#### [Problem]
Would you print the material exactly, starting at its first line and ending at the line holding "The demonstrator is"?

#### [Source information]
[Start of section]

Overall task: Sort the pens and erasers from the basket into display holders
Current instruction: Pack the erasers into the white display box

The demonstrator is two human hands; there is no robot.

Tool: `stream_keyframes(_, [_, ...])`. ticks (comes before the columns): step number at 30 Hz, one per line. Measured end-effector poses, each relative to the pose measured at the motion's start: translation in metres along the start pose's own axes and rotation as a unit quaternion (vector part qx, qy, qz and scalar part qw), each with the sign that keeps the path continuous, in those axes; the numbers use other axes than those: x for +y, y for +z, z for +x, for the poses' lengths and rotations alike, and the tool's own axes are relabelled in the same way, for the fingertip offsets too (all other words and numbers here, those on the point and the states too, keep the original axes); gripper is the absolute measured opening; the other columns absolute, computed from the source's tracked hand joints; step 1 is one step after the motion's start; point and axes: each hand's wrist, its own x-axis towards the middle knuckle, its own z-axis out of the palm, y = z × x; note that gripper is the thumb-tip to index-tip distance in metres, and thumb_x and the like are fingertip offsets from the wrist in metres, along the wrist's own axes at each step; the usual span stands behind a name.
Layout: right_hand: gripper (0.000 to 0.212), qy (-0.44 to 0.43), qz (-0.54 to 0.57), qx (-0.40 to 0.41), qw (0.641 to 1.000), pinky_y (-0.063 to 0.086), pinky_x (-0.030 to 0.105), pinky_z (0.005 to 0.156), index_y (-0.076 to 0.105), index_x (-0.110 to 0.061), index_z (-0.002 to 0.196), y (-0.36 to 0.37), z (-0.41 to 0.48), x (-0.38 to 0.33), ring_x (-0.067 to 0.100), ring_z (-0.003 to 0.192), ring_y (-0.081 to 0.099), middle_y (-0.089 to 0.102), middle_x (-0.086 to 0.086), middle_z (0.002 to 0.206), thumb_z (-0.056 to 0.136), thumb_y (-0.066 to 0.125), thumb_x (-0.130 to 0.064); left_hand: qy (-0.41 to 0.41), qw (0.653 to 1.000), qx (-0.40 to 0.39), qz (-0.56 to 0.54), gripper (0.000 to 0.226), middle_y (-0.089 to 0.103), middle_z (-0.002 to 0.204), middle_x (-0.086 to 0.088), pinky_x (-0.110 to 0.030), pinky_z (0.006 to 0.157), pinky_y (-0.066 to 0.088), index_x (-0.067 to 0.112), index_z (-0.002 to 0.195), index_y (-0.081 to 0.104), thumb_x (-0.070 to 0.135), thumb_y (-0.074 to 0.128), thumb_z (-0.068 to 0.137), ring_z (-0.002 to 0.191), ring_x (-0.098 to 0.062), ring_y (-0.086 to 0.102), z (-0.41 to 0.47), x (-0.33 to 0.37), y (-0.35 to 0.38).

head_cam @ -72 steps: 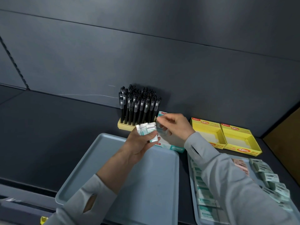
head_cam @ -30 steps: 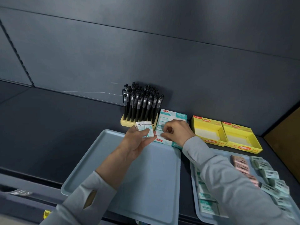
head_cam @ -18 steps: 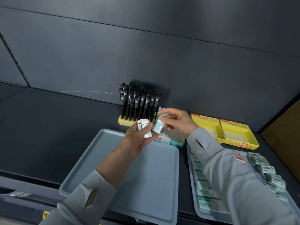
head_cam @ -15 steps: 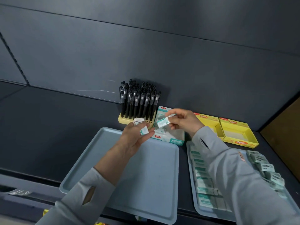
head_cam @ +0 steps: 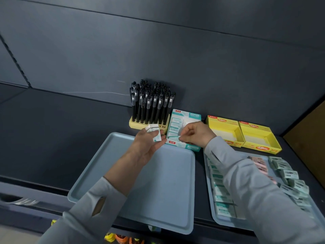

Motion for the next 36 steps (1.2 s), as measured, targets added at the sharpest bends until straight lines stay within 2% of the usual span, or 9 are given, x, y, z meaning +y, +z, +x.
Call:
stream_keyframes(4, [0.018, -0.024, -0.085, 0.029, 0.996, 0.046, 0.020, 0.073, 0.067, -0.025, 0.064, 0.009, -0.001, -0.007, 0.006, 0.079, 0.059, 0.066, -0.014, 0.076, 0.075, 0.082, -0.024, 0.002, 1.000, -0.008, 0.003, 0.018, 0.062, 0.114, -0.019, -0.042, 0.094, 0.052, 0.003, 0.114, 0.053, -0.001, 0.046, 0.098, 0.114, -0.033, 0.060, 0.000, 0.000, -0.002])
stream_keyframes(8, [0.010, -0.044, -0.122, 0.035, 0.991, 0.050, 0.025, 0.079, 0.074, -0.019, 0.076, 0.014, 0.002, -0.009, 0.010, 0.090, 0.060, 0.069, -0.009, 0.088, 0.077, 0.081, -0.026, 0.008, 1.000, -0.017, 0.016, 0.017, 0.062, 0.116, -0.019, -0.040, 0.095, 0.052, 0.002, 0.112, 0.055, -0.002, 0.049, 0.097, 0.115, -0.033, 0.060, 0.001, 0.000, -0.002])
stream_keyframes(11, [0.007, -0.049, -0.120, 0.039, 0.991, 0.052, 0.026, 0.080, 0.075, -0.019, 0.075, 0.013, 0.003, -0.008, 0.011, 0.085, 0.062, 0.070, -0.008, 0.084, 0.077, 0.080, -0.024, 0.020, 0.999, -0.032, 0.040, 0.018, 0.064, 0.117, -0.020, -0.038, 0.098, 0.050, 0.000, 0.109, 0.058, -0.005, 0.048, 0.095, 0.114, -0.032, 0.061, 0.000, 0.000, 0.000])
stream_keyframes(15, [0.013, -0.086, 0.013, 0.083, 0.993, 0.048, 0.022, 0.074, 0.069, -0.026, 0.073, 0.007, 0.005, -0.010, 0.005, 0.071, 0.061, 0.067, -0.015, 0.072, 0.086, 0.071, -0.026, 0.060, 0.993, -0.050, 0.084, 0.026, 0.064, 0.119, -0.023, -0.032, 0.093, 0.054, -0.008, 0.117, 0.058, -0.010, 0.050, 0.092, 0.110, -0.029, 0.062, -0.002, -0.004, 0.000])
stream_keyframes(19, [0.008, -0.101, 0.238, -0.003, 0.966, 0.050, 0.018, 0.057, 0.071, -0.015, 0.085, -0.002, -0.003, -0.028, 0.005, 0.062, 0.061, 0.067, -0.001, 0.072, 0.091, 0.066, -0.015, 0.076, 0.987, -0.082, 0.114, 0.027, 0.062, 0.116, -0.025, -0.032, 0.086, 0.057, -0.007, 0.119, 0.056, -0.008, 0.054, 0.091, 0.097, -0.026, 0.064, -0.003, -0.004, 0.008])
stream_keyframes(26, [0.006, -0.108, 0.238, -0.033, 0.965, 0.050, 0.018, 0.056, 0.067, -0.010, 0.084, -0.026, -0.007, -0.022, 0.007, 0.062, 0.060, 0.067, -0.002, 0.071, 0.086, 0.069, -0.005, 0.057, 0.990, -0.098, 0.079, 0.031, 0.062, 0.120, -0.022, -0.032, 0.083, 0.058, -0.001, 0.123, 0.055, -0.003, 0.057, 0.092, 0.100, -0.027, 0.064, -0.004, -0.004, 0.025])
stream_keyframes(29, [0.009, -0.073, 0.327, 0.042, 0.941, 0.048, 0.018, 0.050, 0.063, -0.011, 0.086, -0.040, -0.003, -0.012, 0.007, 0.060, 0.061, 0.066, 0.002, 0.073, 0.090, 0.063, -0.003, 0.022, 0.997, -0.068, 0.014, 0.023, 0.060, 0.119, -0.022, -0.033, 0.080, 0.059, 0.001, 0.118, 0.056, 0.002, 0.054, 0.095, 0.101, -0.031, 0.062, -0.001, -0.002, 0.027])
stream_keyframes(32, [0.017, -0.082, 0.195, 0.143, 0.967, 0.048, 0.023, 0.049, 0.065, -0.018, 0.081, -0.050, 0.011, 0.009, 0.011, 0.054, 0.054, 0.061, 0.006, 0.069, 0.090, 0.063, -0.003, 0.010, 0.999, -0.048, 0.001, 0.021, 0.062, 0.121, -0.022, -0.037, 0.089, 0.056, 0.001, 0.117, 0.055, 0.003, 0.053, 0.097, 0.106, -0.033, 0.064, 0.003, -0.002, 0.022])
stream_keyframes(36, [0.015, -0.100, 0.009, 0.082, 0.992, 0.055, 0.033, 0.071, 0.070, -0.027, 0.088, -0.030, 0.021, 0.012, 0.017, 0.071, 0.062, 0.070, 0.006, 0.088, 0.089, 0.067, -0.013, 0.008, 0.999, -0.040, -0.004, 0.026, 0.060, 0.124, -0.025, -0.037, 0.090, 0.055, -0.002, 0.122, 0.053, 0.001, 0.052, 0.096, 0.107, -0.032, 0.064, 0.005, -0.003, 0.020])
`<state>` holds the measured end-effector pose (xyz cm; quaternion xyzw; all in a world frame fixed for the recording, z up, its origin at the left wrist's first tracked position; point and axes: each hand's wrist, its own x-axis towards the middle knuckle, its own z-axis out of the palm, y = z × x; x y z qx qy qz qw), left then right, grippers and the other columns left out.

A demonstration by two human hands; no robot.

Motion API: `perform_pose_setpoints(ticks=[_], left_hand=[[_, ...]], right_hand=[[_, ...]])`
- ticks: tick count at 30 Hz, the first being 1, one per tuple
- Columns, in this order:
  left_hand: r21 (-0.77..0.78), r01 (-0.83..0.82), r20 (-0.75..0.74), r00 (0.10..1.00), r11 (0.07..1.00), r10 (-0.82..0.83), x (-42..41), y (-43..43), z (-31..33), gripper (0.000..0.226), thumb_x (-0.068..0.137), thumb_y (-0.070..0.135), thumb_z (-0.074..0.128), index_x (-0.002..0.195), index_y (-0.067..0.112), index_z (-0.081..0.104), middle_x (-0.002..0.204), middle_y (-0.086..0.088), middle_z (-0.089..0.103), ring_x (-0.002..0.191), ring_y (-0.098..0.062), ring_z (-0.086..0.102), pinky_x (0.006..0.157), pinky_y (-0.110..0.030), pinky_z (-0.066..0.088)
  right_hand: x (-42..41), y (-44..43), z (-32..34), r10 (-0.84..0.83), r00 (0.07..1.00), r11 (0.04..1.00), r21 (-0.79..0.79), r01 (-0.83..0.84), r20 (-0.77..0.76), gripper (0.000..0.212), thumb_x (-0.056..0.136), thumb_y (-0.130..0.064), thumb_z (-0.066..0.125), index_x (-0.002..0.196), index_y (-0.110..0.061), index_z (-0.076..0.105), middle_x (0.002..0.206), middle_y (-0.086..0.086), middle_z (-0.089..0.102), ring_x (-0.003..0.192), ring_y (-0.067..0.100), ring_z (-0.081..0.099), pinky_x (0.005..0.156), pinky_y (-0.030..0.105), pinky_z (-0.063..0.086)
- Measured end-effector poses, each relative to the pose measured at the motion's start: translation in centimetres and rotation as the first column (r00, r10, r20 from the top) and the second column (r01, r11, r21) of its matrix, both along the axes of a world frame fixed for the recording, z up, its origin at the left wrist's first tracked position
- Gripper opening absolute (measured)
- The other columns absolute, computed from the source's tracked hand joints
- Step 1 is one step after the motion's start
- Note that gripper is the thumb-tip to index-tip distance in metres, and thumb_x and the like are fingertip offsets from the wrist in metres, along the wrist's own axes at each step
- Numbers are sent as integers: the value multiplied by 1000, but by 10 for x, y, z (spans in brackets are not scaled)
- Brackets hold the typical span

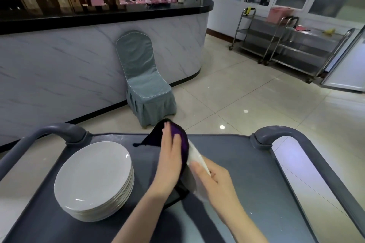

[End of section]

#### [Output for this task]
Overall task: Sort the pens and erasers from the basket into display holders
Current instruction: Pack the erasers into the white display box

The demonstrator is two human hands; there is no robot.

The exercise requires nothing else.